Mlliyet Milliyet Blog Milliyet Blog
 
Facebook Connect
Blog Kategorileri
 

22 Mart '09

 
Kategori
Aşk - Evlilik
 

Sevgiliye mektup

Sevgiliye mektup
 

Ada Su


Konuşmamız lazım diye düşündü kadın. Konuşmaları gerekiyordu. Bir aşkın başındaydı ve son olmasını istiyordu. Önce kendi kafasını toparlamalıydı. Bunu düşünürken duygularından uzaklaştığını sıkılarak fark etti. Öylesine dolu dizgin yaşıyorduki hissettiği aşkı, ama karşılığı varmıydı emin olmak istiyordu. Eğer yoksa çok üzüleceğini hissediyor fakat bilmek istiyordu her şeye rağmen. İnsan sevilmeyi umarak bekleyebilir miydi? Beklemeli miydi Ada. Erkeğinin gözlerinde gördüğü ışığı yanlış mı değerlendirmişti?

“Nekadar çok ve yanıtsız soru” dedi kendi kendine. Sonra duygularına döndü, tarifi imkansız olmayan. Çağladığını hissediyordu. Akıyordu sanki bir nehir gibi. Saydam, tertemiz, ışıl ışıl. Mutluluk doldurdu içini tekrar sorulardan uzaklaşınca. Ama kısa sürdü bu. Baran çağlayışını görüyor ama duruyordu sanki. Katılmıyordu Ada’nın akışına. Hep bir setle karşılaştığı duygusu yaşıyordu Ada.

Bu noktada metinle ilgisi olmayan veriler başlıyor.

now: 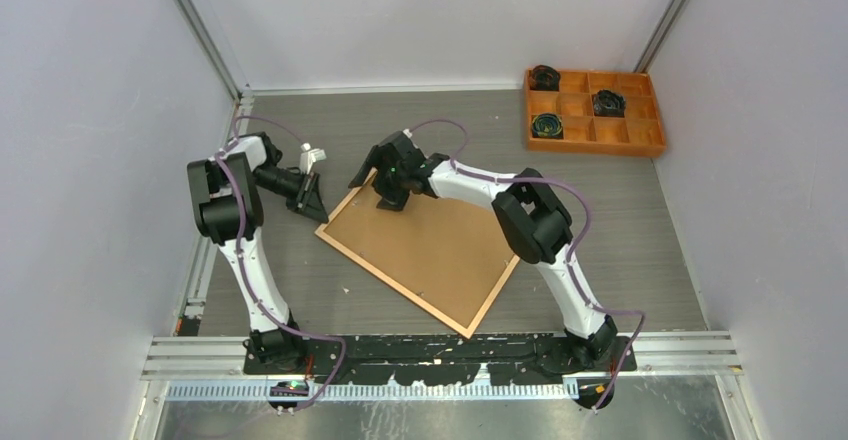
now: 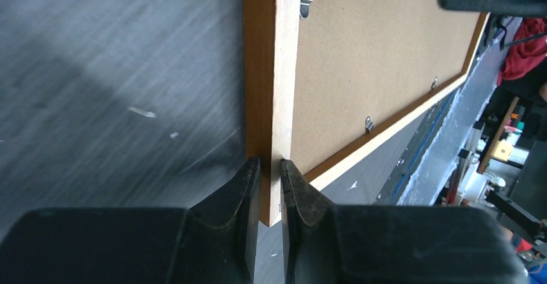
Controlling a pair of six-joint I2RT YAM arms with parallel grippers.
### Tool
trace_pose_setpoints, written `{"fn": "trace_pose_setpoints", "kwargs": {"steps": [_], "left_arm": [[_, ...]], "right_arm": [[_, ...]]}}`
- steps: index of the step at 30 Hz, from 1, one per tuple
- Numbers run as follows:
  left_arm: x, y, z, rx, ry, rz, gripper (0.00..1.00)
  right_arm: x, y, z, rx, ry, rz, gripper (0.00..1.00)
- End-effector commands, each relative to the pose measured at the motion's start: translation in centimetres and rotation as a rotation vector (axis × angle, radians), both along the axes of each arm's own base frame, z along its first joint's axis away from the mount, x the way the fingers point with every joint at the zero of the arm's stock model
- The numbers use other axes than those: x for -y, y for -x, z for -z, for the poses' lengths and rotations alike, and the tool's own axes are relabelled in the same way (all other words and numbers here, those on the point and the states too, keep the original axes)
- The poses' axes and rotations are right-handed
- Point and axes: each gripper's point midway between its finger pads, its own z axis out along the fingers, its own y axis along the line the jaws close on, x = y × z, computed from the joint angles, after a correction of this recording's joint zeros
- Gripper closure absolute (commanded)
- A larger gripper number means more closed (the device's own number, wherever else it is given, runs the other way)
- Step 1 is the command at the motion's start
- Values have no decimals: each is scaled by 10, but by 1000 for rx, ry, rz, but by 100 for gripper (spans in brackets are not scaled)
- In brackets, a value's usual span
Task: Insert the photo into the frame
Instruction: Install the photo frame at the center of the board.
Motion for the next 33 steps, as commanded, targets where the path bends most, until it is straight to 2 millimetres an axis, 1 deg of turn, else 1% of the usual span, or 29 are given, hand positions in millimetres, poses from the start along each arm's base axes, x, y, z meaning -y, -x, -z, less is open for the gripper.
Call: {"fn": "trace_pose_setpoints", "kwargs": {"steps": [1, 3, 7, 16, 27, 33], "left_arm": [[3, 15, 0, 15, -3, 40, 82], [4, 16, 0, 14, 0, 36, 82], [4, 16, -1, 20, -4, 33, 82], [2, 15, 1, 22, -23, 30, 82], [1, 13, 1, 27, -30, 29, 82], [3, 12, 1, 31, -32, 31, 83]], "right_arm": [[-25, 7, -13, 4, -58, -16, 7], [-32, 13, -11, -6, -64, -30, 8], [-40, 18, -5, -17, -55, -41, 9], [-45, 12, 6, -32, -54, -26, 10], [-54, 8, 11, -48, -67, -16, 11], [-54, 7, 17, -66, -66, 5, 11]]}}
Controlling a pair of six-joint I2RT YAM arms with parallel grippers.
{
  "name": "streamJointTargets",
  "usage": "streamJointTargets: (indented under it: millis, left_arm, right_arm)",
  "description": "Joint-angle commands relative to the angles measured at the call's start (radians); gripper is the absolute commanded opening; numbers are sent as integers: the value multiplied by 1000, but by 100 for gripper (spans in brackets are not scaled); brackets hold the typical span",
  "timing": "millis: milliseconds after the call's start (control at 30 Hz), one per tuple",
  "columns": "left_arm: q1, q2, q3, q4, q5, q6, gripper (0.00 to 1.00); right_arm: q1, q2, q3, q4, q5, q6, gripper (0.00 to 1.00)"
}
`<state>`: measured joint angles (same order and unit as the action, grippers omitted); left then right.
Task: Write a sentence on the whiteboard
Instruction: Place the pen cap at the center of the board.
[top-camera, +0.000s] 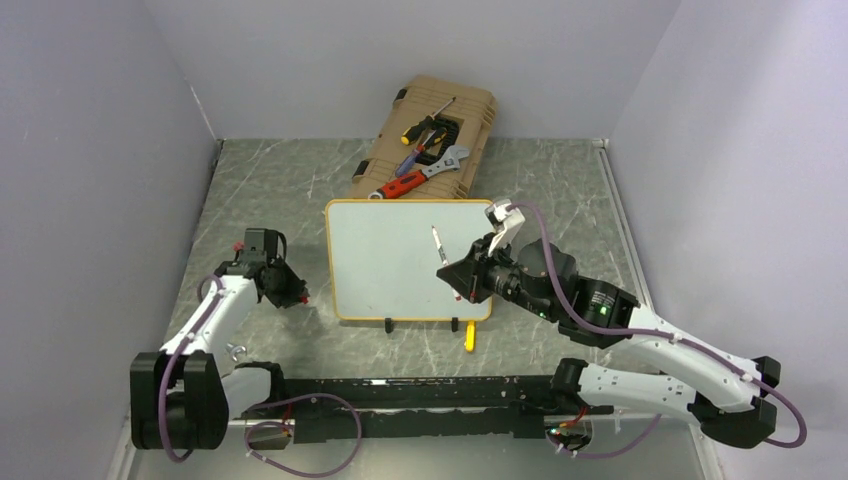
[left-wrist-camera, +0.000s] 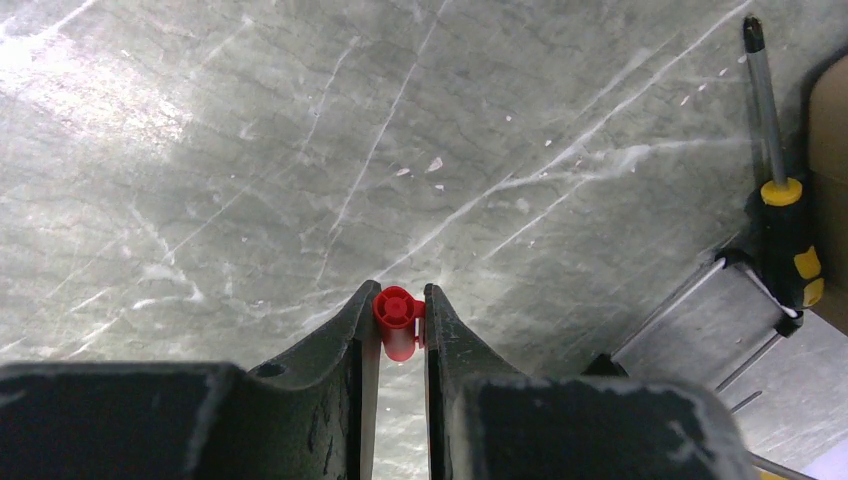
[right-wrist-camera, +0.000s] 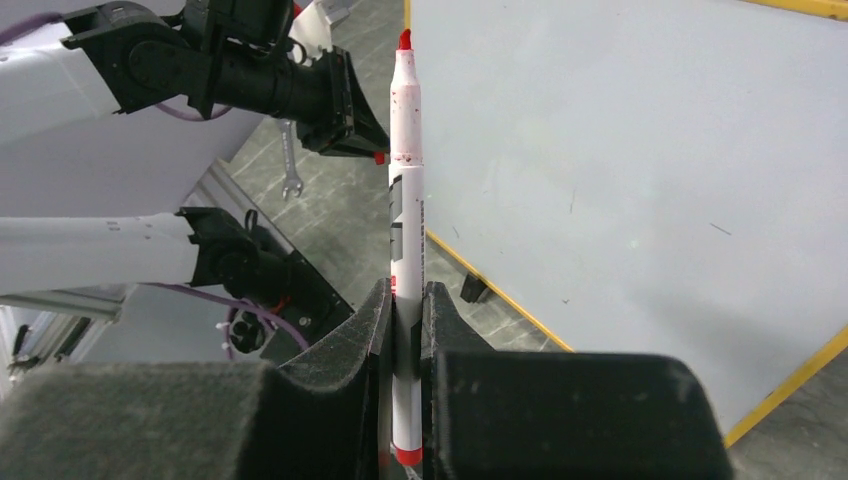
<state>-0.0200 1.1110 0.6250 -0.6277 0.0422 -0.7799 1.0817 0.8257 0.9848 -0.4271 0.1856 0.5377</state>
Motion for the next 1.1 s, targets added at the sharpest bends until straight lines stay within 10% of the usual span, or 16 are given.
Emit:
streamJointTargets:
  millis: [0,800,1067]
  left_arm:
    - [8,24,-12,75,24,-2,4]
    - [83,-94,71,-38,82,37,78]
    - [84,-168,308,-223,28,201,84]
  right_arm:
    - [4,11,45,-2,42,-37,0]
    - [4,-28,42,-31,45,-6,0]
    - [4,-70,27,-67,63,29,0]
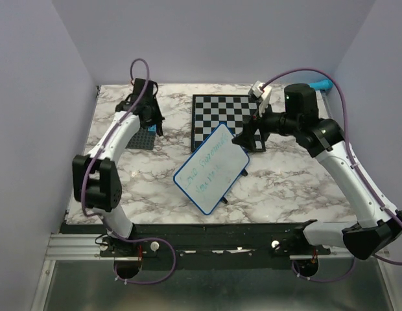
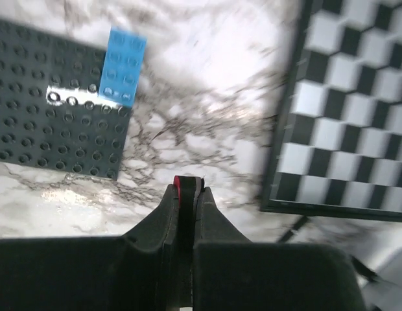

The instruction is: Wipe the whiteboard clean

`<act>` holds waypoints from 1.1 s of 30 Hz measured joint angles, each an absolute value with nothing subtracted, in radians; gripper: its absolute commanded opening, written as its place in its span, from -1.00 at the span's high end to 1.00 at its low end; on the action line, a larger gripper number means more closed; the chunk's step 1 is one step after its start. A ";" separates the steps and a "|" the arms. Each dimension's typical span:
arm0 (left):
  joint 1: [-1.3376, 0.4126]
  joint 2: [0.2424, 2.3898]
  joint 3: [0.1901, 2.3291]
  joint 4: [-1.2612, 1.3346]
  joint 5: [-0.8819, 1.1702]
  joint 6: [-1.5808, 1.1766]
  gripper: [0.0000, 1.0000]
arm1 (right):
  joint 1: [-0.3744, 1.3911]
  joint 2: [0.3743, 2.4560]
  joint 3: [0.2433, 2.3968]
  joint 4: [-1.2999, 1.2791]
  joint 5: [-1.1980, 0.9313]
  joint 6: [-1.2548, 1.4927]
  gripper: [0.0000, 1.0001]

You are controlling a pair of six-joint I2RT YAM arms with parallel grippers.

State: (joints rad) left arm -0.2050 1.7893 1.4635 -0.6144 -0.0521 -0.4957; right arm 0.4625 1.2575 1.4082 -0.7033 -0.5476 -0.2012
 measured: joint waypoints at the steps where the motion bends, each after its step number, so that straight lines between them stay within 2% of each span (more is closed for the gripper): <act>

Her zaman telefonla arayan kişi olmak, Baran’ın bıraktığı boşluklardan hayatına girmeye çalışıyormuş duygusunu hissetmek, gururunu incitiyor ama aşk ağır basıyordu. Ya da Ada böyle hissediyordu. Dün aramıştı coşkuyla. Sadece sevincini paylaşmak için. Sadece “Bak bütün bir hafta boyunca uğraştığım proje kabul edildi” demek için. Neden onunla paylaşmak istemişti ki? Telefonuna cevap verilmemişti üstelik. Tam 7 saat sonra döndü Baran Ada’nın telefonuna.
Ne söyleyebilirdim ki diye düşündü. Ne diyebilirim ki? Şu an nerede olduğunu soruyordu Baran. Nerede miydi? Ne önemi vardı? Heyecanla beklediği, ve saatler geçtikçe heyecanın yerini merakın aldığı (acaba bir şey mi olmuştu) daha sonra kırgınlığa dönüşen (ki eğer bir şey olmadıysa 3. şahıs gibi algılanmakve aranmamak) duygularla boğuşurken nerede olduğunun ne önemi vardı.
Konak Pier’deydi şu an. Yeğeni ve liseden bir arkadaşı ile. Evet oturuyorlardı. Gel diyemedi Ada… Gururu ağır bastı. Baran’da “geleyim” demedi zaten… Baran’ın son cümlesi “sen meşgulsün herhalde” oldu… Evet meşguldüm dedi dedi kız kendi kendine. “Seni düşünmekle meşguldüm”.

Konuşmamız lazım diye düşündü kadın tekrar. Ama sonra anlamsız geldi konuşmak. Aşk ya vardır ya da yoktur. Nekadar zor ne hissettiğini sormak. Duyguları dile getirmesini istemek sevdiği adamdan. Seviyor olsa söylemese bile hissettirirdi dedi Ada kendi kendine. Baran’ı görebildiği zamanlar bunu hissediyordu da… Baran o güzel sesiyle şarkı söyler ya da şiir okurken gözlerinin taaa içine bakardı. Gördüğünü düşünürdü Ada’da Baran’ın içindeki ateşi. Film izlerken öyle sıcacık, öyle sıkı sarılırdı ki Baran, Ada orada öylece kalmak, kalmak, kalmak isterdi. Kapıdan çıkıp evine dönmek nekadar zor geliyordu Ada’ya. Hoşça kal deyip kapıyı çekip gidemezdi bir türlü. Daha ilk kata gelmeden özlemeye başlardı. Büyük bir coşkuyla taaaa Karşıyakaya kadar yürüyebilecek bir enerji hissederdi sonra.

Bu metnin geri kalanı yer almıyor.